Dr. Beverly: Now this is a little flashlight, and here is a tiny hat that goes on top of it! It lets me see in your ear, oooh, let me see if I can find Elmo! Do you think Elmo is in there?

Georgia almost rolled her eyes. I think if she knew how she would have. She has never liked Elmo [1], when she was much littler she was afraid of him, and since I am old-skool Sesame Street all the way, I wasn’t about to discourage that fear. I think Elmo is an annoying, spoiled brat and a really bad role model. Plus, he’s not funny, and I sure think Jim Henson must be looking down from Muppet Heaven wondering what happened to the sublime, creative, artistic entity he created. I don’t have much appreciation for what the new Sesame Street has to offer, so we, thankfully, missed the whole Elmo phase. And now Georgia is four (and-a-half she would correct) and Elmo is just wayyy too young for her.

When Dr. Beverly said, “Now let me see if Elmo is in your other ear! No, Elmo isn’t in there!” Georgia shot me a look as if to say, “Is this lady nuts?!”

When we left the exam room, Georgia got her choice of stickers. There were Dora and Diego stickers, My Little Pony stickers, and some weird, unknown-to-us Trollz [2] stickers. To my surprise she went for the sassy yellow girl Troll. I was kind of glad, since she gets the princess and pony and Pooh stickers from the bank. She isn’t stuck in a rut, she’s willing to try something new, and strange. But once again, the creeping commercialism gets me wiggy.

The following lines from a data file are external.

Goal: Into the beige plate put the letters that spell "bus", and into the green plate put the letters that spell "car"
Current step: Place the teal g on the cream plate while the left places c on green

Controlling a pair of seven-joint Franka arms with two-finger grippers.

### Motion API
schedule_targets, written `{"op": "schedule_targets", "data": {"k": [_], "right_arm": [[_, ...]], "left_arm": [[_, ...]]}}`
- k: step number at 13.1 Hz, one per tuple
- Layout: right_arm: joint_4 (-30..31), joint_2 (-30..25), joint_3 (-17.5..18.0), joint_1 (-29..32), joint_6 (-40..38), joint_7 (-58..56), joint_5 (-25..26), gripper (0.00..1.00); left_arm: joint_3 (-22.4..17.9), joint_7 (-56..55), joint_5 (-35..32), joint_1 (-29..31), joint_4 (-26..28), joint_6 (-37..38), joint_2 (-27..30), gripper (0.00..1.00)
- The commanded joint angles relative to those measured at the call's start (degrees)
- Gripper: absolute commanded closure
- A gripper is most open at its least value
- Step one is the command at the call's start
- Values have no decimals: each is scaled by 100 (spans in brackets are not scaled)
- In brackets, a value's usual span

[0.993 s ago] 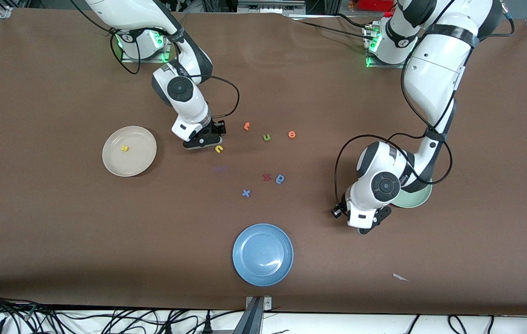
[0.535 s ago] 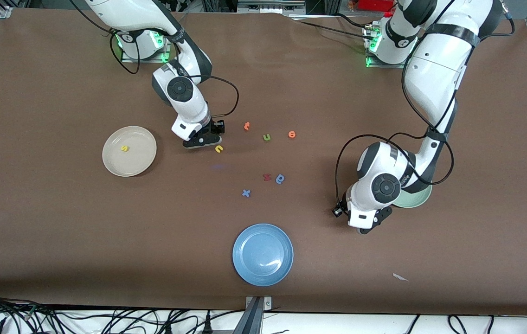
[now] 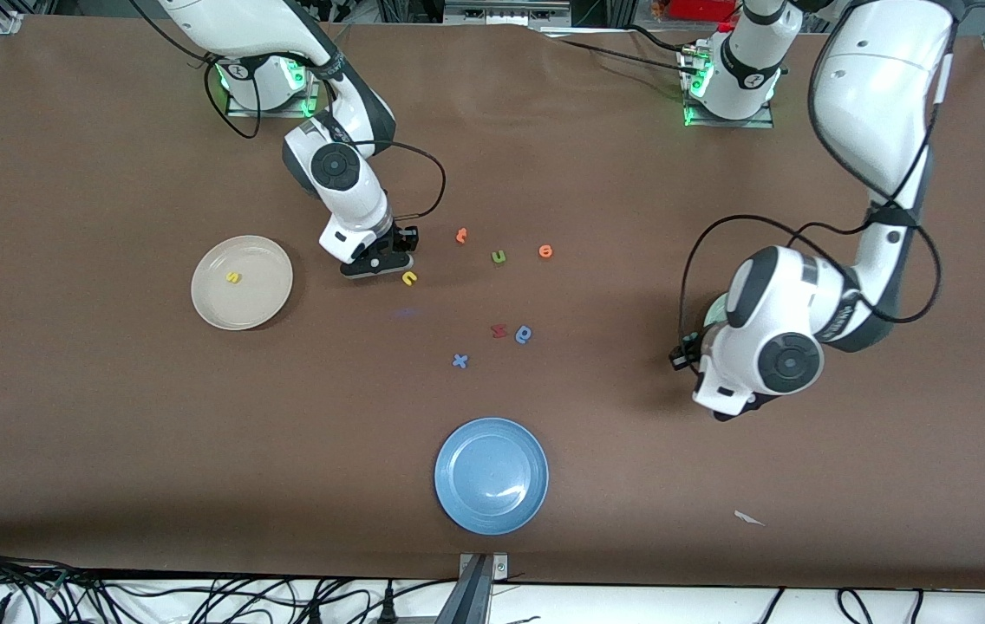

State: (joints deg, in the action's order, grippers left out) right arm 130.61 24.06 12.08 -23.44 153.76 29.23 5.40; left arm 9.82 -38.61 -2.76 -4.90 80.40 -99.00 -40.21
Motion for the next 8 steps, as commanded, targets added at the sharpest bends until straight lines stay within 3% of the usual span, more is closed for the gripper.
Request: {"op": "schedule_targets", "data": {"k": [1,5,8], "right_arm": [[87,-15,-4,-47,110,74,76,56],[78,-15,-4,-47,110,65,76,67],[78,-15,-4,-47,110,65,111,79]], "left_arm": [[28,755,-172,357,476,47,197,90],[28,1688,-461,902,924,-136,206,90],[28,1839,-471,1053,1380,-1013,206,83]]}}
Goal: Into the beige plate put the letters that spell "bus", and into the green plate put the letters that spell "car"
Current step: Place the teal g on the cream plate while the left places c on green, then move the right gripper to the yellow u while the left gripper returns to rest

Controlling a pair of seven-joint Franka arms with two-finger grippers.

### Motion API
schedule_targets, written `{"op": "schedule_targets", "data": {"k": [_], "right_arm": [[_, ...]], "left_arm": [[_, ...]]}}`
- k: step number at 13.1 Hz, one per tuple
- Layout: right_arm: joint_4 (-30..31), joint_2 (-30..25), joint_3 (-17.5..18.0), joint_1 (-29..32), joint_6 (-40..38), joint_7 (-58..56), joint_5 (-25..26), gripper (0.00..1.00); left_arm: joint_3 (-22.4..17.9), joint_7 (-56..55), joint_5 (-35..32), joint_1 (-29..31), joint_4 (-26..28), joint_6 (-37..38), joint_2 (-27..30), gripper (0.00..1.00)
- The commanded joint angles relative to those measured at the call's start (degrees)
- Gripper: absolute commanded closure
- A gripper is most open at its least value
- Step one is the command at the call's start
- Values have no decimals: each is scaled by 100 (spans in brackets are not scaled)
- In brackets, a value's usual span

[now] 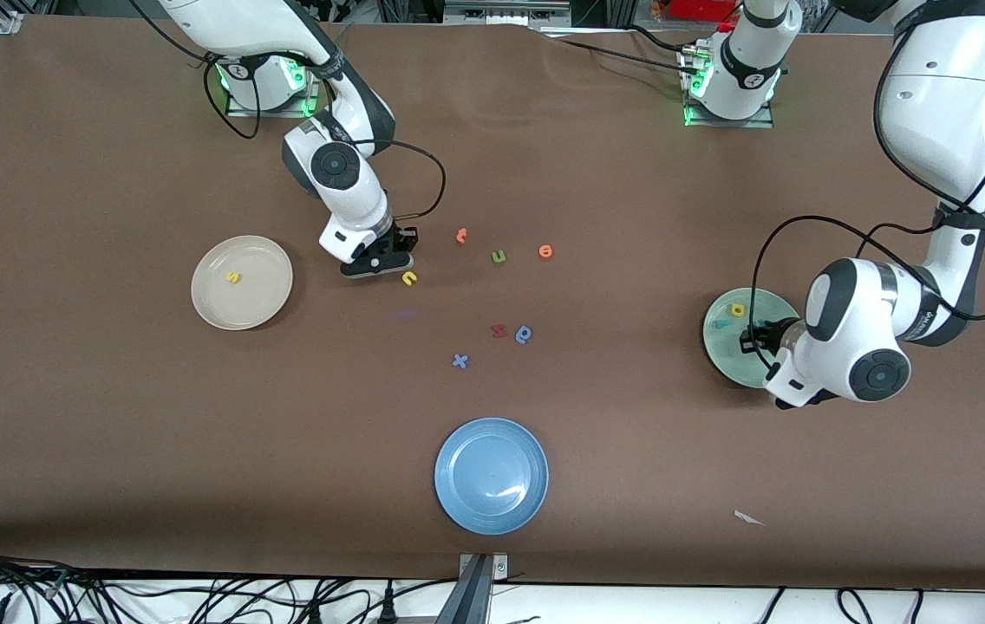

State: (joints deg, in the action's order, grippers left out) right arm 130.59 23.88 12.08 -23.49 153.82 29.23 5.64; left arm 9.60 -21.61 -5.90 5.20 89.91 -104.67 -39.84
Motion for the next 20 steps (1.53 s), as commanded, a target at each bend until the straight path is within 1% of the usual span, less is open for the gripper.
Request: {"op": "schedule_targets", "data": {"k": [1,2,3,4,5,6,8,10,12,14,16,17,18,19,20], "right_arm": [[81,-6,-4,-41,105,66,86,80],[81,-23,-4,-41,96,57,86,81],[81,-58,-4,-41,70,40,86,81],[72,-137,-4,-32,35,5,86,81],[72,-233,-4,-15,-79,-22,86,81],[55,-356,-4,37,-271,-83,104,81],[54,-620,5,300,-658,-416,112,81],[54,-848,5,590,-1132,-881,112,81],[63,-1042,5,994,-1441,-1522,112,81],[63,-1235,5,1538,-1819,-2356,112,80],[63,-1315,5,2153,-2022,-3357,112,80],[54,-1315,-12,2382,-2022,-3780,112,80],[63,-1307,-21,2559,-2022,-4097,104,79],[63,-1280,-47,2656,-2014,-4283,104,76],[63,-1254,-108,2692,-1996,-4320,95,63]], "left_arm": [[51,183,-157,95,570,-649,161,83],[51,218,-157,113,668,-730,161,82],[51,245,-148,113,677,-739,169,70],[51,254,-148,122,669,-739,169,39],[60,254,-148,122,642,-731,187,0],[69,254,-113,122,599,-704,291,0],[104,271,-78,105,563,-678,712,0],[235,560,-52,104,554,-678,1143,0],[288,623,-52,104,432,-669,1416,0],[446,614,-52,104,256,-538,1741,0],[569,623,-52,104,-103,-214,1900,0],[622,640,-43,96,-409,40,1910,0],[649,658,105,87,-673,339,1901,0],[640,762,463,96,-894,594,1901,0],[614,1042,684,113,-1079,832,1901,0]]}}
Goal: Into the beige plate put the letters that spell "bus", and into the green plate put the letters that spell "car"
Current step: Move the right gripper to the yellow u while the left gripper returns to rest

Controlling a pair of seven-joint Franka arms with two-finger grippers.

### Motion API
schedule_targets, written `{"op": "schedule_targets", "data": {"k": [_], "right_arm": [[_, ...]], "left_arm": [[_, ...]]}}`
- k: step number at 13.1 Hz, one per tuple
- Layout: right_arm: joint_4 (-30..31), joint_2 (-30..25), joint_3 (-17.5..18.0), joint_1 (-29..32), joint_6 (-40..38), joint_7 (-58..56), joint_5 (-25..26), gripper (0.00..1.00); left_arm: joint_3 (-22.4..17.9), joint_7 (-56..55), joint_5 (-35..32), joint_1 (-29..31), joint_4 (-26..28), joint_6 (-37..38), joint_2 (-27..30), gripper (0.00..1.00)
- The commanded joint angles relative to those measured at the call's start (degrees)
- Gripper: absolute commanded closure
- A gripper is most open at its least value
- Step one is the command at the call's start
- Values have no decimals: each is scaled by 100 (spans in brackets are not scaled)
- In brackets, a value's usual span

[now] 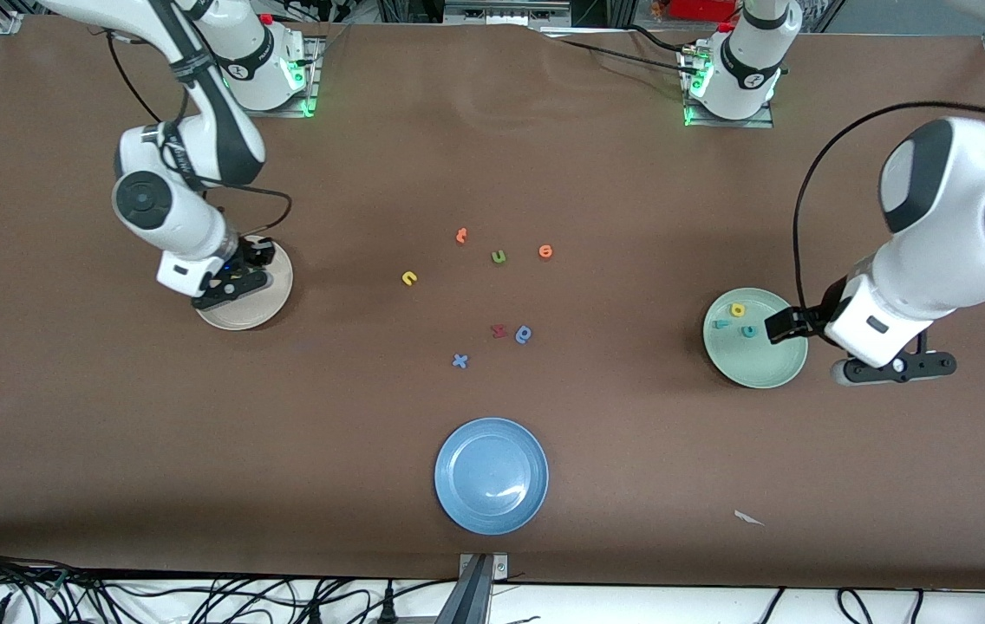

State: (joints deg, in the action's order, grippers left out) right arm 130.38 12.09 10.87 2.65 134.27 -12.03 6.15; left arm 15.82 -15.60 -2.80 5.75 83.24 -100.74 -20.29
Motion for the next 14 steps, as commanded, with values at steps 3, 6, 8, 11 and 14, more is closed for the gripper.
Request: {"op": "schedule_targets", "data": {"k": [3,6,8,11,14], "right_arm": [[92,-58,3,77,-23,-177,9,30],[84,-49,12,69,-15,-37,-69,29],[57,47,64,-54,125,217,-340,29],[-21,363,82,-1043,897,1041,-851,29],[-433,662,73,-1898,1023,2412,-843,29]], "left_arm": [[9,1163,376,276,-598,757,34,0],[-8,1332,429,400,-563,757,210,0],[18,1332,385,383,-546,784,298,0],[97,1305,280,348,-572,854,377,0],[115,1296,262,313,-572,863,474,0]]}}
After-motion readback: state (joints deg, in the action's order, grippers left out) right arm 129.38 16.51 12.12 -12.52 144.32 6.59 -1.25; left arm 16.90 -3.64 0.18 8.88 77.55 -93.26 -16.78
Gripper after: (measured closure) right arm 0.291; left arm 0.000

Now I know that it’s a lot to ask the medical and financial (and dental) establishments to go for non-commercial treat-items. Maybe they get the stickers and toothbrushes free because it’s pure promo for the toy conglomerates. But it really irks me that she is offered something commercial everywhere we go. Why is it OK to assume every kid knows Elmo? Couldn’t it just be a bunny in her ear? And why can’t the reward for being good be a nonspecific sparkly butterfly or dog or truck sticker like it is at my beloved grocery store? The institutionalized assumptions feed into Georgia’s knowledge of commercial culture even if she never sees the corresponding TV show or commercial. It’s a small thing, but it adds up to another flicker of recognition, and how does one fight it? Tell Georgia she can’t have a sticker? I don’t want her to feel deprived, but I resent how her mind is being sold characters that she will come to know, and maybe decide she wants, based on a dum-dum doctor visit.